Participants in the event were estimated to number in the thousands. Organizers claimed that 2,500 women from 47 states were present at the protest. They blocked streets around the Robert F. Kennedy Department of Justice Building as they demanded "abolish ICE", the U.S. Immigration and Customs Enforcement agency.

Protesters began their march at the Freedom Plaza, continued to the Kennedy Building, and ended near the US Capitol. As they passed the Trump International Hotel, they shouted "Shame! Shame! Shame!" Several politicians showed their support for the protests including Senator Elizabeth Warren of Massachusetts, Senator Kirsten Gillibrand of New York, Representatives Nydia Velázquez of New York, Sheila Jackson Lee of Texas, and Senator Tammy Duckworth of Illinois, who spoke while holding her 11-week-old daughter.

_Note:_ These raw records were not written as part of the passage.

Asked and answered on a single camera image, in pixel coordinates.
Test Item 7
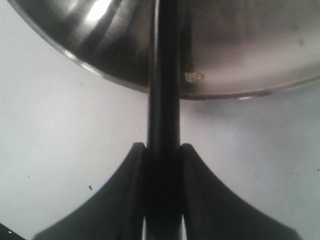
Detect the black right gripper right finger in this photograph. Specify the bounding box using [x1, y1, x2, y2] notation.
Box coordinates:
[179, 143, 299, 240]

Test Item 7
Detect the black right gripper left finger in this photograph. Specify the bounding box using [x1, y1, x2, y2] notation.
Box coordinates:
[34, 142, 145, 240]

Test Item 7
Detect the black kitchen knife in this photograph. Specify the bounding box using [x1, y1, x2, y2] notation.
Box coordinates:
[144, 0, 183, 240]

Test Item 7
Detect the round stainless steel plate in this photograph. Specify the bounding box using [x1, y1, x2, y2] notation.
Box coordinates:
[10, 0, 320, 100]

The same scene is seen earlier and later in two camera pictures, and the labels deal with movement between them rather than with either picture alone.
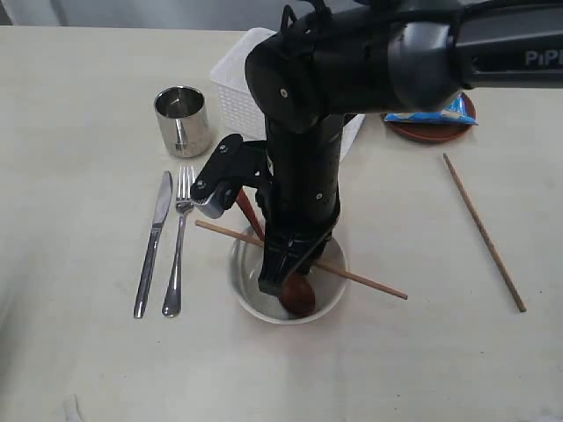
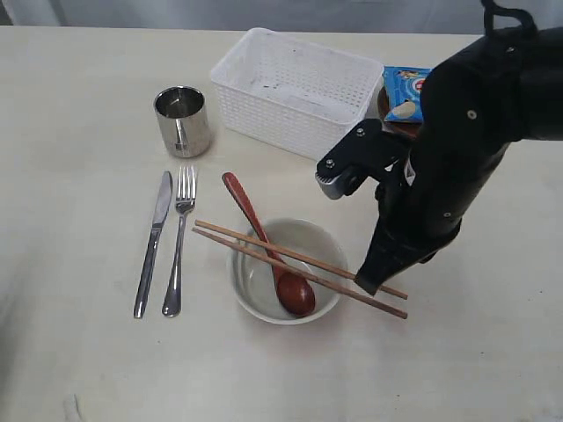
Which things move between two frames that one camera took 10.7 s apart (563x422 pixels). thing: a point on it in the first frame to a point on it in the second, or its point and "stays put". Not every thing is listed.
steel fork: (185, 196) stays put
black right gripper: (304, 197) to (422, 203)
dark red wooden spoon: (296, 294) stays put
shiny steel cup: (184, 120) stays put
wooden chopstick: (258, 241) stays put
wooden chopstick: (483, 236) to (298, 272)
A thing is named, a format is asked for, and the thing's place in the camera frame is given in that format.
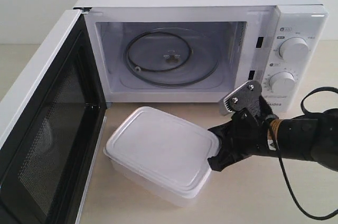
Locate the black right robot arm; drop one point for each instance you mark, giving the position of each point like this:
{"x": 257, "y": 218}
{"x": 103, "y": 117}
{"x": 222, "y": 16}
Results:
{"x": 305, "y": 138}

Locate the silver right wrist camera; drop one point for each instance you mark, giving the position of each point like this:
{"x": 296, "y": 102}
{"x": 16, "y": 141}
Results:
{"x": 245, "y": 96}

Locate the white Midea microwave oven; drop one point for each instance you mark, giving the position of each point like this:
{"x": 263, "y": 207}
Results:
{"x": 247, "y": 32}

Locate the white lidded plastic container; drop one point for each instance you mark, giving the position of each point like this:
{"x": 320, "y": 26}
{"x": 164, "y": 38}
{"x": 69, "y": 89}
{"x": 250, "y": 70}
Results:
{"x": 166, "y": 155}

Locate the lower white timer knob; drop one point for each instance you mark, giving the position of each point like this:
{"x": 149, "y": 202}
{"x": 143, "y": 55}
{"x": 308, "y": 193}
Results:
{"x": 282, "y": 82}

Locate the white microwave door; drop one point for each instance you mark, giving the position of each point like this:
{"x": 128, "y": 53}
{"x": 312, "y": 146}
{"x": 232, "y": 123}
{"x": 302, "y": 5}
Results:
{"x": 52, "y": 120}

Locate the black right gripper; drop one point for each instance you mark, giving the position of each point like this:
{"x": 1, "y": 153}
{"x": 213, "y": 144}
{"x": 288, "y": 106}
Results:
{"x": 249, "y": 136}

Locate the upper white power knob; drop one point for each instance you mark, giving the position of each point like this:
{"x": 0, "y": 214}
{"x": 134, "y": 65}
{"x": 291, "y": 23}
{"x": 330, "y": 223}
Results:
{"x": 293, "y": 49}

Some of the protesters organized a sit-in at the foot of Alexander Calder's Mountains and Clouds sculpture located in the atrium of the Hart Senate Office Building. The protesters wore silver thermal blankets reminiscent of migrant children in detention. The United States Capitol Police arrested about 575 protesters, including Representative Pramila Jayapal of Washington and actress Susan Sarandon. Around 3 p.m. local time, police began arresting protesters in groups of about a dozen and escorted them out of the building. It took nearly an hour for police to clear the building. Participants in the event were inside the building for more than two hours. Women's March announced that the total number of arrests was 630.